E-Books for Sale! Or did you say license?

By Mary Minow |

Mary Minow is a lawyer and librarian. She will present the workshop Copyright, Licensing, and the Law of E-Books on February 6, 2013.

A controversial e-book bill in Connecticut proposes that publishers of electronic books be required to offer such books for sale to public and academic libraries at the same rates as offered to the general public.

I give a hearty congratulations to the visionaries in Connecticut to take this issue head on, whether or not a legislative solution is feasible. The bill shines a badly needed light on the problem that librarians know about, but that the public, by and large, does not: e-book publishers are not making their wares available to library users on fair terms, if at all.

Yet the irony here is in the bill’s use of the words “for sale” rather than “for license” to libraries.

I wait for the day when consumers wake up and realize they do not, in fact, own the e-books they’ve paid for. The language in most e-books ads that I’ve seen uses the familiar term “sale” instead of the rather off-putting “license.”  I believe such loose language is an unfair and deceptive practice worthy of consumer complaints to the Federal Trade Commission. These publishers and vendors offer to “sell” e-books to consumers and libraries, when they actually “license.”

Words make a difference. Remember classic Mark Twain--the difference the right word makes is the difference between lightning and a lightning bug. The difference between selling and licensing an e-book is the difference between owning a book and renting it.  And the rental may have oddball restrictions to boot.

Some publishers sell e-books. Douglas County Libraries, the Califa Group, the Internet Archive and others are eager buyers.  When a library is fortunate enough to buy an e-book, it acquires the right to preserve it, to lend it to one person at a time, and anything else that copyright law allows with a print book.  

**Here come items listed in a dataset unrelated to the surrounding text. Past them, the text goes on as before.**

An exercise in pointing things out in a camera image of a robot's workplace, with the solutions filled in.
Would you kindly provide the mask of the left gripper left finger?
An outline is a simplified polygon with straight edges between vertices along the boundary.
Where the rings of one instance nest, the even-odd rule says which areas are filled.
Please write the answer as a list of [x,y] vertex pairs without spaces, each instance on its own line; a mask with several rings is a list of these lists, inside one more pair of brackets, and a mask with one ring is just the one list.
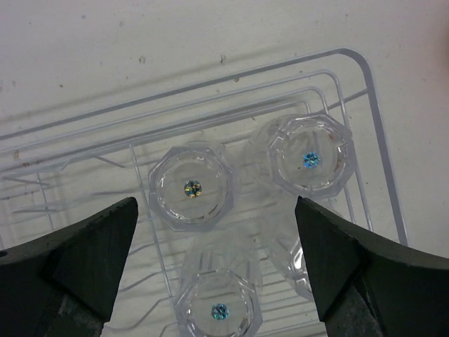
[[100,336],[138,221],[134,197],[1,251],[2,336]]

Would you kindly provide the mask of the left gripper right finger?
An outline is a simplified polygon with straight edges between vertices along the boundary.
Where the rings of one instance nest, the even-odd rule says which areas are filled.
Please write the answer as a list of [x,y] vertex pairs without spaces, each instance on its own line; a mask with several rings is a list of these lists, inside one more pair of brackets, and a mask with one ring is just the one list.
[[295,217],[328,336],[447,336],[448,259],[298,197]]

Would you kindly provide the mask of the clear glass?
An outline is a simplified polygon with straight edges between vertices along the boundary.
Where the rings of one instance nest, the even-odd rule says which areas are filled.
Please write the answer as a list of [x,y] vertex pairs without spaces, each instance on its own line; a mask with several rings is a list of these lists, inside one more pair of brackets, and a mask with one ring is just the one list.
[[174,300],[181,336],[255,336],[262,326],[260,259],[244,230],[204,232],[187,249]]
[[265,251],[270,261],[299,296],[314,300],[295,212],[276,211],[269,214],[262,229]]
[[234,208],[240,189],[228,149],[197,140],[170,148],[150,170],[148,204],[174,231],[208,232]]
[[351,130],[326,113],[268,121],[249,138],[246,159],[266,190],[311,199],[337,196],[356,168]]

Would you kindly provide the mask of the clear plastic rack tray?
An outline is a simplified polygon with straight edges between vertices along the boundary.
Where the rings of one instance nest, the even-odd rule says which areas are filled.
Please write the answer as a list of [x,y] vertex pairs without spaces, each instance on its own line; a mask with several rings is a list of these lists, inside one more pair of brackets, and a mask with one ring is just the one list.
[[[368,116],[363,115],[361,104],[352,105],[349,108],[349,116],[345,120],[336,119],[329,112],[294,111],[290,114],[326,113],[351,130],[358,166],[337,196],[322,199],[330,201],[341,214],[357,224],[373,229],[400,243],[406,243],[408,240],[406,227],[398,199],[373,75],[367,60],[360,53],[348,48],[337,48],[252,69],[244,69],[238,63],[225,63],[213,70],[201,70],[187,76],[164,80],[158,84],[148,84],[140,88],[157,86],[162,93],[167,93],[204,81],[223,81],[235,75],[248,76],[261,72],[299,69],[306,72],[328,70],[334,74],[353,74],[355,72],[362,74],[368,88],[366,97],[370,109]],[[128,92],[131,99],[136,100],[139,98],[138,89],[119,92]],[[246,159],[248,140],[242,157],[234,156],[239,161],[242,188],[237,207],[230,215],[230,223],[248,222],[256,218],[262,210],[262,205],[257,203],[255,198],[265,197],[267,194],[248,172]]]

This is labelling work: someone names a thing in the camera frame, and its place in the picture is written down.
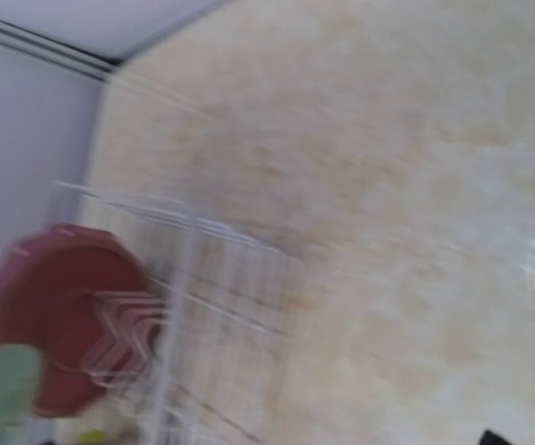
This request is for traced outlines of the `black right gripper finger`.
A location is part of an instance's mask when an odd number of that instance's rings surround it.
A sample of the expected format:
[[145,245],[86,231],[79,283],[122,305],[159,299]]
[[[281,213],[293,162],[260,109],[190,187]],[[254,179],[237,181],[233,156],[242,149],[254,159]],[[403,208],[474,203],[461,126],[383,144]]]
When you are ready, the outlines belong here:
[[485,430],[479,439],[479,445],[514,445],[514,442],[491,430]]

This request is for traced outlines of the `light teal flower plate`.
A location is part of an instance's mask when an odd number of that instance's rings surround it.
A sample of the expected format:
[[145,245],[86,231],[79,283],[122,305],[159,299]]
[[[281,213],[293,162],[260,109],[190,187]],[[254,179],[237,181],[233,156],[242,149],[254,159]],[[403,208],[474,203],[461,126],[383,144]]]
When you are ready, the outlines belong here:
[[40,353],[18,344],[0,345],[0,444],[14,444],[39,386]]

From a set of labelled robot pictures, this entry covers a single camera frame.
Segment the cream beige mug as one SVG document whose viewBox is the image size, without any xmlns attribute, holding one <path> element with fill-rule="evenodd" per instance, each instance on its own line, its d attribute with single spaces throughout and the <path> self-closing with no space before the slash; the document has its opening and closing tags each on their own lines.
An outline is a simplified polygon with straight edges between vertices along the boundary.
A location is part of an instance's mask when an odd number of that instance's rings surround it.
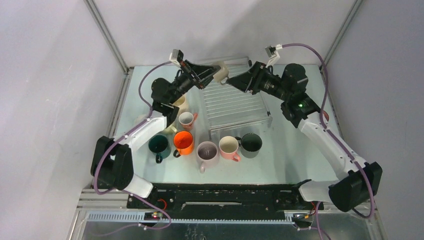
<svg viewBox="0 0 424 240">
<path fill-rule="evenodd" d="M 188 112 L 190 107 L 186 94 L 182 95 L 177 101 L 173 103 L 173 105 L 178 107 L 178 116 L 184 112 Z"/>
</svg>

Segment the light blue mug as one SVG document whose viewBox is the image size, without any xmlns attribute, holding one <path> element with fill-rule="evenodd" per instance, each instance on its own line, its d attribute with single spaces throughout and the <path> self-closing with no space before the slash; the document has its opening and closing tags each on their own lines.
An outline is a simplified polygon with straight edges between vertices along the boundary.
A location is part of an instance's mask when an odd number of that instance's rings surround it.
<svg viewBox="0 0 424 240">
<path fill-rule="evenodd" d="M 141 114 L 139 115 L 135 120 L 134 120 L 134 125 L 138 125 L 139 123 L 141 123 L 143 120 L 146 119 L 146 115 L 145 114 Z"/>
</svg>

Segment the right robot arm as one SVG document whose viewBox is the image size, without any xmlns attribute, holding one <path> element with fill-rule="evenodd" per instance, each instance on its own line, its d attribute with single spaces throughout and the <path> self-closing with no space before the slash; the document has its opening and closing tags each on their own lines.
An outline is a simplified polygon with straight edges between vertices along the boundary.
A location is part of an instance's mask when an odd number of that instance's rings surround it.
<svg viewBox="0 0 424 240">
<path fill-rule="evenodd" d="M 337 181 L 305 180 L 298 184 L 298 191 L 290 196 L 295 208 L 304 209 L 310 202 L 329 202 L 348 212 L 367 200 L 373 204 L 382 167 L 367 162 L 331 130 L 324 111 L 306 93 L 308 81 L 300 64 L 290 63 L 278 75 L 257 61 L 246 72 L 229 77 L 226 84 L 244 93 L 264 92 L 282 100 L 284 117 L 309 138 L 332 167 Z"/>
</svg>

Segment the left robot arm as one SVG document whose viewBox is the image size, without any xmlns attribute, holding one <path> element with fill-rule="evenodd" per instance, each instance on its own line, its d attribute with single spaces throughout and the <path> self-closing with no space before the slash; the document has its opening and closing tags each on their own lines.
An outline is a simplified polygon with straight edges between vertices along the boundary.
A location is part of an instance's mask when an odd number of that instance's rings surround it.
<svg viewBox="0 0 424 240">
<path fill-rule="evenodd" d="M 134 172 L 133 153 L 146 144 L 154 135 L 168 128 L 177 118 L 179 107 L 175 102 L 191 88 L 204 89 L 212 81 L 219 82 L 228 76 L 223 61 L 211 65 L 194 64 L 188 60 L 171 60 L 179 70 L 172 82 L 160 77 L 151 84 L 152 102 L 147 102 L 147 116 L 118 138 L 100 137 L 95 146 L 90 173 L 93 187 L 99 195 L 98 182 L 110 188 L 139 196 L 145 208 L 153 208 L 158 194 L 151 182 Z"/>
</svg>

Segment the dark teal mug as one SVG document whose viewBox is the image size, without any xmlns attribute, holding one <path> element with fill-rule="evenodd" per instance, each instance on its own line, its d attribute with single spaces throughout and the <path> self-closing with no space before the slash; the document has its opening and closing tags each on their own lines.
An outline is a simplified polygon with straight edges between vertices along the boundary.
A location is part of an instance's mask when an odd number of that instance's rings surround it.
<svg viewBox="0 0 424 240">
<path fill-rule="evenodd" d="M 165 135 L 157 134 L 148 142 L 148 149 L 154 154 L 155 162 L 162 163 L 171 154 L 171 146 Z"/>
</svg>

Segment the pink patterned mug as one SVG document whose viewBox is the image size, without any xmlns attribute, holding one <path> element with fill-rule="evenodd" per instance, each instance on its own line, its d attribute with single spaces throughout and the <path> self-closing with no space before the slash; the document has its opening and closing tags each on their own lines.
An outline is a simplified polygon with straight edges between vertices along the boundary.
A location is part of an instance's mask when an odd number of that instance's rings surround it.
<svg viewBox="0 0 424 240">
<path fill-rule="evenodd" d="M 325 118 L 325 121 L 328 122 L 330 120 L 328 113 L 325 110 L 322 110 L 322 114 L 323 114 L 323 117 Z"/>
</svg>

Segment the small salmon pink mug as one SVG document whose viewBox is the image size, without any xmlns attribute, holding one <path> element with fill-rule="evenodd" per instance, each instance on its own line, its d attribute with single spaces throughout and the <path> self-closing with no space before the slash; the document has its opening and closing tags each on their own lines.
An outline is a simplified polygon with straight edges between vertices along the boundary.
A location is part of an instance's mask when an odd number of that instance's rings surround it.
<svg viewBox="0 0 424 240">
<path fill-rule="evenodd" d="M 179 115 L 178 121 L 185 131 L 191 131 L 194 128 L 194 123 L 198 118 L 198 113 L 183 112 Z"/>
</svg>

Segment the light green mug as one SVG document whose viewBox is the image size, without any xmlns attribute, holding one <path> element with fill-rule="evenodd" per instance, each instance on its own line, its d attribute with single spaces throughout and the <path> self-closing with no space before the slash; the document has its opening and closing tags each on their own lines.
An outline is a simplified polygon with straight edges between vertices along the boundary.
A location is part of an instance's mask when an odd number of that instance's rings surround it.
<svg viewBox="0 0 424 240">
<path fill-rule="evenodd" d="M 170 126 L 168 126 L 162 131 L 162 133 L 165 135 L 176 134 L 177 132 L 178 132 L 178 129 L 176 128 L 174 124 L 171 124 Z"/>
</svg>

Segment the small beige cup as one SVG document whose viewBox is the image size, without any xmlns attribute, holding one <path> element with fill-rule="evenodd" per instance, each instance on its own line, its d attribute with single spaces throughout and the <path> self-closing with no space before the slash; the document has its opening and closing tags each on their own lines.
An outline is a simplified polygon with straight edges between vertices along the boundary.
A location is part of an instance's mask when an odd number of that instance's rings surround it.
<svg viewBox="0 0 424 240">
<path fill-rule="evenodd" d="M 224 85 L 224 80 L 229 76 L 229 69 L 224 61 L 217 61 L 214 64 L 218 65 L 220 70 L 213 75 L 213 80 L 221 85 Z"/>
</svg>

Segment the dark grey mug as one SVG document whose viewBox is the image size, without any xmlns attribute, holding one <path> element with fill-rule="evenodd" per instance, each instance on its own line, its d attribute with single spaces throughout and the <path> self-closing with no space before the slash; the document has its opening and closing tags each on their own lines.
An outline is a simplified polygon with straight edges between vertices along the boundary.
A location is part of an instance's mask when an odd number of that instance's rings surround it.
<svg viewBox="0 0 424 240">
<path fill-rule="evenodd" d="M 241 154 L 248 159 L 256 157 L 263 146 L 261 137 L 255 133 L 247 133 L 243 137 L 236 136 L 235 139 L 239 141 Z"/>
</svg>

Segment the orange mug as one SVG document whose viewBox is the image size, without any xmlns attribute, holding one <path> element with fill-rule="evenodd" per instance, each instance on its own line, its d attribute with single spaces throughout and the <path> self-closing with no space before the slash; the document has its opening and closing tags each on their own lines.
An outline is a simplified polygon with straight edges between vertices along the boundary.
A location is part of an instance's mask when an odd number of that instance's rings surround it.
<svg viewBox="0 0 424 240">
<path fill-rule="evenodd" d="M 195 148 L 195 141 L 193 135 L 186 130 L 179 131 L 173 137 L 173 144 L 175 150 L 173 156 L 179 158 L 181 156 L 190 155 Z"/>
</svg>

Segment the mauve grey mug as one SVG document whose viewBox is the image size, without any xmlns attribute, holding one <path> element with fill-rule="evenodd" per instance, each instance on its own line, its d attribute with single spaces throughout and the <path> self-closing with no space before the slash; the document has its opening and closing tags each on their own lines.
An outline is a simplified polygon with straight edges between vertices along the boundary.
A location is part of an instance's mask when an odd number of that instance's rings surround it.
<svg viewBox="0 0 424 240">
<path fill-rule="evenodd" d="M 200 162 L 199 171 L 203 174 L 206 169 L 214 168 L 220 159 L 219 149 L 211 141 L 201 142 L 196 149 L 196 156 Z"/>
</svg>

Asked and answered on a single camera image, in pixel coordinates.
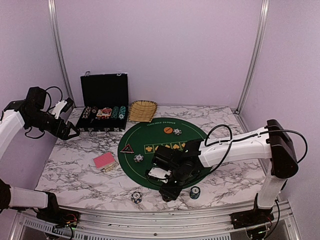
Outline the orange big blind button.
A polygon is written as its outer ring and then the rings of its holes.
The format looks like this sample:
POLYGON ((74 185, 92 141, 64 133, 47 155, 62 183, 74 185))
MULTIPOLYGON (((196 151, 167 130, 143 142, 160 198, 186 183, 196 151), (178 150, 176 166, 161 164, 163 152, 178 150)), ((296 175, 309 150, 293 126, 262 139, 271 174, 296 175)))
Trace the orange big blind button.
POLYGON ((163 130, 166 134, 170 134, 173 132, 173 129, 171 127, 165 127, 163 130))

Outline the red black chip stack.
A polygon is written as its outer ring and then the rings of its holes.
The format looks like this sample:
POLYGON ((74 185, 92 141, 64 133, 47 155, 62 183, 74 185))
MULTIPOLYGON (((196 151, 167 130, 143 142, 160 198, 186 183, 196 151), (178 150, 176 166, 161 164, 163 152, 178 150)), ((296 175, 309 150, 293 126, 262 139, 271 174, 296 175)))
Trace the red black chip stack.
POLYGON ((170 201, 171 201, 171 199, 170 199, 169 197, 165 197, 165 196, 163 196, 162 199, 163 199, 165 202, 170 202, 170 201))

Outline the triangular all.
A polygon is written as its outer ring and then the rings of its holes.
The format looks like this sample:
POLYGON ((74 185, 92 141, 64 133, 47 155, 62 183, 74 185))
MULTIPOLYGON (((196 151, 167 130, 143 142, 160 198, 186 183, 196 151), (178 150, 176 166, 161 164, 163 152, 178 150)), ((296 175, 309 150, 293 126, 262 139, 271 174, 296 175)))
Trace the triangular all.
POLYGON ((120 152, 126 153, 126 154, 132 154, 132 153, 134 153, 134 150, 131 147, 131 145, 128 143, 120 152))

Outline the blue beige chip stack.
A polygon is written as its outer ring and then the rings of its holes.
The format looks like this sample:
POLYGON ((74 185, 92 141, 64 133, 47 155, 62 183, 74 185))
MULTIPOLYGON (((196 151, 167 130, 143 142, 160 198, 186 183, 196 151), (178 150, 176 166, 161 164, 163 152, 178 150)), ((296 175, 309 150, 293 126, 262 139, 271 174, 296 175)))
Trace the blue beige chip stack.
POLYGON ((135 204, 139 204, 142 201, 142 193, 139 191, 134 191, 131 194, 131 201, 135 204))

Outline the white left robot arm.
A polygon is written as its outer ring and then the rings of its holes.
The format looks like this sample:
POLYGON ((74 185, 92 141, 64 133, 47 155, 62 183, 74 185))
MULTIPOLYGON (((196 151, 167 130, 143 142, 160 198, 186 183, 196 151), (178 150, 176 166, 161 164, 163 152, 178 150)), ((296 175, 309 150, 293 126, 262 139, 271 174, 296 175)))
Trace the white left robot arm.
POLYGON ((56 137, 78 137, 75 125, 61 117, 74 106, 71 98, 53 103, 48 89, 30 87, 22 100, 13 100, 0 114, 0 208, 43 209, 53 223, 63 219, 54 193, 35 190, 49 143, 56 137))

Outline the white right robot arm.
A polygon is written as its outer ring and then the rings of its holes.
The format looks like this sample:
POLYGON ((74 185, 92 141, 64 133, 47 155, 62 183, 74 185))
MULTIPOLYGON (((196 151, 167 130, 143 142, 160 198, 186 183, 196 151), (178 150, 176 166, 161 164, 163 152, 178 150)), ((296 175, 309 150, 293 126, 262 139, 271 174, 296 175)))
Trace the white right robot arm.
POLYGON ((214 170, 222 163, 249 159, 269 159, 268 171, 256 206, 247 219, 258 224, 267 216, 285 181, 298 172, 292 139, 275 119, 257 130, 220 139, 196 139, 186 142, 182 150, 159 146, 146 174, 162 182, 160 194, 165 201, 176 200, 181 190, 204 178, 202 170, 214 170))

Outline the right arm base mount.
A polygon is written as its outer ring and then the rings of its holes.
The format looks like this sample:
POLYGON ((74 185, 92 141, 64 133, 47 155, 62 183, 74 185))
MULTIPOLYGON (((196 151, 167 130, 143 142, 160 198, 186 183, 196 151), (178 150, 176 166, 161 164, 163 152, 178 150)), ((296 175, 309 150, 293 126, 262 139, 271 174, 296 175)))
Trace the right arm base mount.
POLYGON ((235 212, 230 215, 230 218, 234 229, 264 224, 275 219, 270 209, 251 209, 235 212))

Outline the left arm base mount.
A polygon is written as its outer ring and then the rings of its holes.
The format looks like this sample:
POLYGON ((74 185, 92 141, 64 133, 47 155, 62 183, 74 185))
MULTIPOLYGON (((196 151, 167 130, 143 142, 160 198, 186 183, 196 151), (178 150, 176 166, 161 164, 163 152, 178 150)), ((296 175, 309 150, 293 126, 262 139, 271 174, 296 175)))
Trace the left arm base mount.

What does First Sale mean in the digital age? A critical court case to watch right now is Capitol Records v ReDigi. “The world’s first pre-owned digital marketplace” lets users buy and sell used MP3s.  With permission, ReDigi will actually scan the customer’s computer to make sure no additional copies of the MP3 remain on the hard drive. If there are none, you can put your used MP3 up for sale. If the company wins the case, it plans to go into the used e-book market. A First Sale win here would be tremendously helpful for libraries.

Also of note from the Midwinter Meeting, the Digital Content and Libraries Working Group (DCWG) released E-Book Business Models: a scorecard for public libraries on January 25, 2013.  This is a big step forward in sorting through the models and preferred terms.